- [WORK TO COMPLETE]
Return all of the records exactly.

DATA TO USE section start

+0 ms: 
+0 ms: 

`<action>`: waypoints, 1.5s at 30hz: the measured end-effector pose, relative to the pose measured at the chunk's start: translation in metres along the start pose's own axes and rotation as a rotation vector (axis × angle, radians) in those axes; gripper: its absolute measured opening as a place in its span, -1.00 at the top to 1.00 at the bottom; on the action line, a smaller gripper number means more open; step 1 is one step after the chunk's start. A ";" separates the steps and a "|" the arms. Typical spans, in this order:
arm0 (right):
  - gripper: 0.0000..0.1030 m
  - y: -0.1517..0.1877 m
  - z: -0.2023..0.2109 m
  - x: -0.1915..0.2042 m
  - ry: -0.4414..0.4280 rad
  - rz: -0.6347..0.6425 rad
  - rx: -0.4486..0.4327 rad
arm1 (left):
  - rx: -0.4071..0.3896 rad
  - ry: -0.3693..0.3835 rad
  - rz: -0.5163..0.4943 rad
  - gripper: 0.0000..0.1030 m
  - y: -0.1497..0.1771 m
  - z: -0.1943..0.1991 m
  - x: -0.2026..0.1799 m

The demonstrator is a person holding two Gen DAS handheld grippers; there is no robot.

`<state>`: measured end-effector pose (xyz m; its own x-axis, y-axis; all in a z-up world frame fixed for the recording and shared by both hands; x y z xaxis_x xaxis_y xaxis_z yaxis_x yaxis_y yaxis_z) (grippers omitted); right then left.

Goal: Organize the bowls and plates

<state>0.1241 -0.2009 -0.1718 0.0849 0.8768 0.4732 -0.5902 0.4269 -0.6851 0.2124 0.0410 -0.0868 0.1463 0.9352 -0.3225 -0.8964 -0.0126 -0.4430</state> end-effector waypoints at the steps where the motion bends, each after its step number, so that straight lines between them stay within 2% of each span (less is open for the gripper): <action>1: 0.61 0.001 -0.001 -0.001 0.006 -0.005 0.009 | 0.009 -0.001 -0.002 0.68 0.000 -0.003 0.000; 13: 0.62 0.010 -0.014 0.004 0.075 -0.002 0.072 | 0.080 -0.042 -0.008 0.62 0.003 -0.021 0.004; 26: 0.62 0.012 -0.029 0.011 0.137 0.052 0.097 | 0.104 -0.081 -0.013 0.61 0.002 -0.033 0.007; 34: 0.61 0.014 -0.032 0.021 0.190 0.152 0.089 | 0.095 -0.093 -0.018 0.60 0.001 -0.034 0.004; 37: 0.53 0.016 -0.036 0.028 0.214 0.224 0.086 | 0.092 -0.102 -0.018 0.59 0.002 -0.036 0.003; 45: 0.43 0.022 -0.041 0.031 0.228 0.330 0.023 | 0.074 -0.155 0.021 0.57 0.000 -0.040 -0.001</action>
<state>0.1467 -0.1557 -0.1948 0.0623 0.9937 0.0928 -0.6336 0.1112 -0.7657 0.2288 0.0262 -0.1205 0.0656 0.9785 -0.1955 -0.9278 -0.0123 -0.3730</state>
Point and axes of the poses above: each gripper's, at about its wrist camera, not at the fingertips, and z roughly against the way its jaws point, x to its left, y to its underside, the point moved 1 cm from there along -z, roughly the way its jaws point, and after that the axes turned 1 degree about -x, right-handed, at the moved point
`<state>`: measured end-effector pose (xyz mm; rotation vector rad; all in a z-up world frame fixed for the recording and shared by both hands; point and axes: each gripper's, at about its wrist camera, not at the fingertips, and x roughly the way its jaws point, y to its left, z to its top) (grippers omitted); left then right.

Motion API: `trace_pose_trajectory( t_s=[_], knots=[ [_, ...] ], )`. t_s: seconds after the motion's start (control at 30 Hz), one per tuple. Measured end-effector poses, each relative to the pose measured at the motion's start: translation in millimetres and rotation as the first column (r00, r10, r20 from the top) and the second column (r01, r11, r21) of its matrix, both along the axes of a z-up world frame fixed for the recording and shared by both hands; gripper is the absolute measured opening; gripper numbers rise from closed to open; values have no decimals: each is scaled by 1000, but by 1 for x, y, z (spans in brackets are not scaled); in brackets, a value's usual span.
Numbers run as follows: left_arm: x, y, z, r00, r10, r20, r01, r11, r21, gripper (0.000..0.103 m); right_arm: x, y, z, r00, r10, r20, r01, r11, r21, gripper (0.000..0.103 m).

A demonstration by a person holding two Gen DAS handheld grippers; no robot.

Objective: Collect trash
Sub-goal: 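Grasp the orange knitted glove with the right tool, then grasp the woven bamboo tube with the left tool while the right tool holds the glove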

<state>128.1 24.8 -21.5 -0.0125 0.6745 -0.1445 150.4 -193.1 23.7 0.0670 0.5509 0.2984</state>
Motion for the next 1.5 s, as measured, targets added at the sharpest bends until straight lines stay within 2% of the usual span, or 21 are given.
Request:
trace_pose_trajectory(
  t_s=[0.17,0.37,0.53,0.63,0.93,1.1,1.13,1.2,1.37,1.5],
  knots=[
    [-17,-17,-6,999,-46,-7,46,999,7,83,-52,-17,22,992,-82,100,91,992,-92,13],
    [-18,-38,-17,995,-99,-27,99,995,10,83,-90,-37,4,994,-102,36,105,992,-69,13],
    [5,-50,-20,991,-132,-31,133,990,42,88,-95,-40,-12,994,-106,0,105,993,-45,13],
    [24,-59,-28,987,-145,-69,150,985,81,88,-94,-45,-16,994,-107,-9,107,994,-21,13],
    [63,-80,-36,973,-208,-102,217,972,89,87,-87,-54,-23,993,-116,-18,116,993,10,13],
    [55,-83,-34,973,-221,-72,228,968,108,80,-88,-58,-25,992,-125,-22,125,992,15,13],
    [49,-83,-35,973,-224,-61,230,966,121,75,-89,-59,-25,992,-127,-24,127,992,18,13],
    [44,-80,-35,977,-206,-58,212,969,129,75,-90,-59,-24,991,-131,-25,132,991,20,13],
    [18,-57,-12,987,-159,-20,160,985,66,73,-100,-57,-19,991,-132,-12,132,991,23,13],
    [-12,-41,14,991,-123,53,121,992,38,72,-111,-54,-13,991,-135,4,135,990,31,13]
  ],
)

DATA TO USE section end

- [TASK RESPONSE]
+0 ms: 
+0 ms: 

`<action>`: waypoints, 1.5s at 30hz: the measured end-effector pose, relative to the pose measured at the chunk's start: translation in metres along the start pose's own axes and rotation as a rotation vector (axis × angle, radians) in those axes; gripper: its absolute measured opening as a place in its span, -1.00 at the top to 1.00 at the bottom; on the action line, a smaller gripper number means more open; step 1 is one step after the chunk's start. A ";" separates the steps and a "|" the arms. Typical spans, in this order:
arm0 (right):
  - gripper: 0.0000..0.1030 m
  - y: -0.1517..0.1877 m
  - z: -0.2023..0.2109 m
  - x: -0.1915..0.2042 m
  - ry: -0.4414..0.4280 rad
  - rz: -0.6347..0.6425 rad
  - rx: -0.4486..0.4327 rad
arm1 (left):
  - rx: -0.4071..0.3896 rad
  - ry: -0.3693..0.3835 rad
  - rz: -0.5163..0.4943 rad
  - gripper: 0.0000..0.1030 m
  - y: -0.1497..0.1771 m
  - z: -0.1943..0.1991 m
  - x: -0.2026..0.1799 m

The demonstrator is a person holding two Gen DAS handheld grippers; there is no robot.

`<state>`: measured end-effector pose (xyz m; its own x-axis, y-axis; all in a z-up world frame fixed for the recording and shared by both hands; x y z xaxis_x xaxis_y xaxis_z yaxis_x yaxis_y yaxis_z) (grippers omitted); right then left.

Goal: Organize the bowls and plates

<state>0.1241 -0.2009 -0.1718 0.0849 0.8768 0.4732 -0.5902 0.4269 -0.6851 0.2124 0.0410 -0.0868 0.1463 0.9352 -0.3225 -0.8964 -0.0126 -0.4430</state> end-effector waypoints at the steps where the motion bends, each after its step number, so that straight lines between them stay within 2% of each span (less is open for the gripper): <action>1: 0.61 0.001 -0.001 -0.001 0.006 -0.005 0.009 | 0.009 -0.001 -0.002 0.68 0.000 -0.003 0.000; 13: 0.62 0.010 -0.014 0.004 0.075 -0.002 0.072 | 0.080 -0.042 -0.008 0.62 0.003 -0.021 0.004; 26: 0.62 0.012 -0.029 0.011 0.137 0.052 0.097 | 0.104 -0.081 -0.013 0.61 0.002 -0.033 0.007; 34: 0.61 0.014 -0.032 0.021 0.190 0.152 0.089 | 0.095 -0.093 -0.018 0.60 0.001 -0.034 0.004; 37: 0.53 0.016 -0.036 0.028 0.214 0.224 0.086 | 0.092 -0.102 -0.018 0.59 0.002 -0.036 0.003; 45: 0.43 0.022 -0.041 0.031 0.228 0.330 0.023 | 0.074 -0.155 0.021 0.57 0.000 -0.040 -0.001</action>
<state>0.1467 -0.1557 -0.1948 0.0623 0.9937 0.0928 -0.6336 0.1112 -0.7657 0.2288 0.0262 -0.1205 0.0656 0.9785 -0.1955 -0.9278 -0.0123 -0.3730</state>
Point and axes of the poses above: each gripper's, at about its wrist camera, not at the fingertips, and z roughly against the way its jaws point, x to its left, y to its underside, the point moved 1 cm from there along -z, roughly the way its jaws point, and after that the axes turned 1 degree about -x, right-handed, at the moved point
`<state>`: measured end-effector pose (xyz mm; rotation vector rad; all in a z-up world frame fixed for the recording and shared by both hands; point and axes: each gripper's, at about its wrist camera, not at the fingertips, and x roughly the way its jaws point, y to its left, z to its top) (grippers omitted); left then right.

Motion API: `trace_pose_trajectory( t_s=[_], knots=[ [_, ...] ], )`. t_s: seconds after the motion's start (control at 30 Hz), one per tuple. Measured end-effector poses, each relative to the pose measured at the motion's start: translation in millimetres and rotation as the first column (r00, r10, r20 from the top) and the second column (r01, r11, r21) of its matrix, both along the axes of a z-up world frame fixed for the recording and shared by both hands; gripper is the absolute measured opening; gripper numbers rise from closed to open; values have no decimals: each is scaled by 1000, but by 1 for x, y, z (spans in brackets are not scaled); in brackets, a value's usual span.
Numbers run as follows: left_arm: x, y, z, r00, r10, r20, r01, r11, r21, gripper (0.000..0.103 m); right_arm: x, y, z, r00, r10, r20, r01, r11, r21, gripper (0.000..0.103 m).

A demonstration by a person holding two Gen DAS handheld grippers; no robot.

Objective: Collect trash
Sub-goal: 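Grasp the orange knitted glove with the right tool, then grasp the woven bamboo tube with the left tool while the right tool holds the glove
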
<state>128.1 24.8 -21.5 -0.0125 0.6745 -0.1445 150.4 -193.1 23.7 0.0670 0.5509 0.2984</state>
Motion for the next 1.5 s, as measured, targets added at the sharpest bends until straight lines stay within 2% of the usual span, or 21 are given.
Request:
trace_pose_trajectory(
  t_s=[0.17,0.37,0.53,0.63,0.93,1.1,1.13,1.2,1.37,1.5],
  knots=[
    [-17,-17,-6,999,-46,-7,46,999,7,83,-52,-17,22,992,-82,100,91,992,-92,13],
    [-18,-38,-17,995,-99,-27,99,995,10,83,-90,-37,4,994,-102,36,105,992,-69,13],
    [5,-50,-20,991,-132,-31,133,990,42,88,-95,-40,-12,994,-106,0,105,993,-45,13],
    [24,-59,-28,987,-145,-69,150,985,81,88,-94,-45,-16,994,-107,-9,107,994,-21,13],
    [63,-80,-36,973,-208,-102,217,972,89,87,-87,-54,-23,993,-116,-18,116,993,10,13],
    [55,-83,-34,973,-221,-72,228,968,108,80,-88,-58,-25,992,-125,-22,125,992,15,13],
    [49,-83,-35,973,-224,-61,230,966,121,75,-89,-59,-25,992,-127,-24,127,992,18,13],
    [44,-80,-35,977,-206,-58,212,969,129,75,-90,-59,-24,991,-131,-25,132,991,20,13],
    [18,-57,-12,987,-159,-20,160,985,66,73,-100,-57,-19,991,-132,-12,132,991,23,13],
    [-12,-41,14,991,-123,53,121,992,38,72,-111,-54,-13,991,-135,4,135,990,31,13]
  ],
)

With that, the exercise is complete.